Could he forgive his father? Should he? Old as Metrophanes had grown, he should have done more to prepare Philos for this all than he had. At the very least, he could have agreed to join his son and the two Egyptians on their adventure. Instead, the fat old drunk had chosen to wallow like a bloated pig in his hut while throwing his son before danger, not to mention a responsibility he should have known Philos could not handle.
It was selfish. It was cowardly. It was behavior unworthy of a true king of Mycenae!
Chucking a fallen branch like a spear at the violet sky, Philos roared. He roared with such vulgar, echoing that even Xiphos would cower and whimper were he to hear his master’s voice.
It did no good. The volcanic explosion of anger he had released had only exhausted him and worn his voice hoarse. Falling back onto the rock like it was his bed, Philos broke down into a weeping storm of tears.
“Are you all right, Philos?”
It was Itaweret who had sat down on the rock next to him. Her eyes sparkled brighter than any of the stars that had begun to speckle the sky.
“Sorry for the unmanly display I have put up here,” Philos said. “I don’t cry like this most times.”
Itaweret wiped a tear off his cheek with her finger. “Everyone cries from time to time, even if they don’t show it to anyone else. And I don’t blame you in the least.”
“Thank the gods, you don’t. Blame my father. He’s the one who forced this all onto me. Why won’t he come along with you and I?”
“I know how you feel. But has your father not grown old and out of shape? I don’t see his current self lasting a single night beyond this village. At least, I wouldn’t trust him to lead Bek and I through those woods and mountains like you did.”
In the night, the forests that dressed the mountains on both sides of the valley appeared darker than the sky itself. From somewhere within them, there howled the eerie cry of a distant wolf.
Philos shook his head. “It wasn’t that hard with Xiphos at my side.”
“That’s the thing, though,” Itaweret said. “As long as you have him—and Bek, and myself—at your side, you don’t have nearly as much to worry about as you think.”
“It’s not only the peril that I fear. There’s so much that a king has to do for his people, and there’s so many of them that he has to take care of. He’d be like a father to thousands upon thousands! You expect me to manage all of that even without the smallest bit of experience?”
“You know my brother said he will show you how to run everything. Our father was the Great Chief of our city, and Bek’s studied his whole life to follow in his footsteps.”
“Wait, wait, Bek’s only studied how to rule a city? He’s never done it himself? He must be very helpful, then!”
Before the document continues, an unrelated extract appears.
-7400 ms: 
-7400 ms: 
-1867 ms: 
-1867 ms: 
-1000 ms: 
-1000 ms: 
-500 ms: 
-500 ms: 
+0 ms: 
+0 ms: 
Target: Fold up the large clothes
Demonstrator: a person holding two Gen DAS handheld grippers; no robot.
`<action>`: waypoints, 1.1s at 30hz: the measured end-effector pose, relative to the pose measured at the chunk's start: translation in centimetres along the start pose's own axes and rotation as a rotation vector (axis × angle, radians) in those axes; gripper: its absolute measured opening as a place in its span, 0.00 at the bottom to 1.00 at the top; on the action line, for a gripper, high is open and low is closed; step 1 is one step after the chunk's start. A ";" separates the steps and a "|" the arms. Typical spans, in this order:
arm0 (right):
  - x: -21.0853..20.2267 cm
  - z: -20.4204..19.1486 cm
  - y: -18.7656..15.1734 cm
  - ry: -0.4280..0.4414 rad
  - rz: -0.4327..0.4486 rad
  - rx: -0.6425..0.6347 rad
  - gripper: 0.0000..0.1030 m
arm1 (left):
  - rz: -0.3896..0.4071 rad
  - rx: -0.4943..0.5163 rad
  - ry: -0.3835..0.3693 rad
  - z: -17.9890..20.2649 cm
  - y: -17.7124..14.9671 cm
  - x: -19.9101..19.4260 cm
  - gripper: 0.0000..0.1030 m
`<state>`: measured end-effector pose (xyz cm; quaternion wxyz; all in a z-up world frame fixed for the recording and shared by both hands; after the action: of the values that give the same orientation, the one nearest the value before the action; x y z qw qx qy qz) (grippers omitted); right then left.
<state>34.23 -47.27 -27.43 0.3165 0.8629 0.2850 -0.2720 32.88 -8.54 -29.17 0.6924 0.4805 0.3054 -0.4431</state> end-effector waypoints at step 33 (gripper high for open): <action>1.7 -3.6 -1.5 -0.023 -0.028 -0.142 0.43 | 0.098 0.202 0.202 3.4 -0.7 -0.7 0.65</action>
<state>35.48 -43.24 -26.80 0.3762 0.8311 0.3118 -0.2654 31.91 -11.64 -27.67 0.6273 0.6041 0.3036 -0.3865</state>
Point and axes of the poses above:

“Philos, stop making these excuses—”
“Then stop trying to get me to do this all for you!”
Philos scooted himself away from Itaweret to the far end of the rock, looking away from her. It was all her and Bek’s fault that this would happen to him. He should have left them to the bear instead of troubling himself with their plight.
“If that’s how you feel, I guess Bek and I will have to take on Scylax without your help,” Itaweret said. “Because we’re not letting him go unpunished. Not when he has the rest of our people in chains!”
“Look, it’s not like I don’t want things to get better for you and your people. It’s simply that I’m not the one to do it. Find somebody else.”
“You heard the rest of your village. They barely even want Bek and I here. Philos, you’re the only one here I know whom we could trust with our lives. You aren’t like the others. You’re far better than them.”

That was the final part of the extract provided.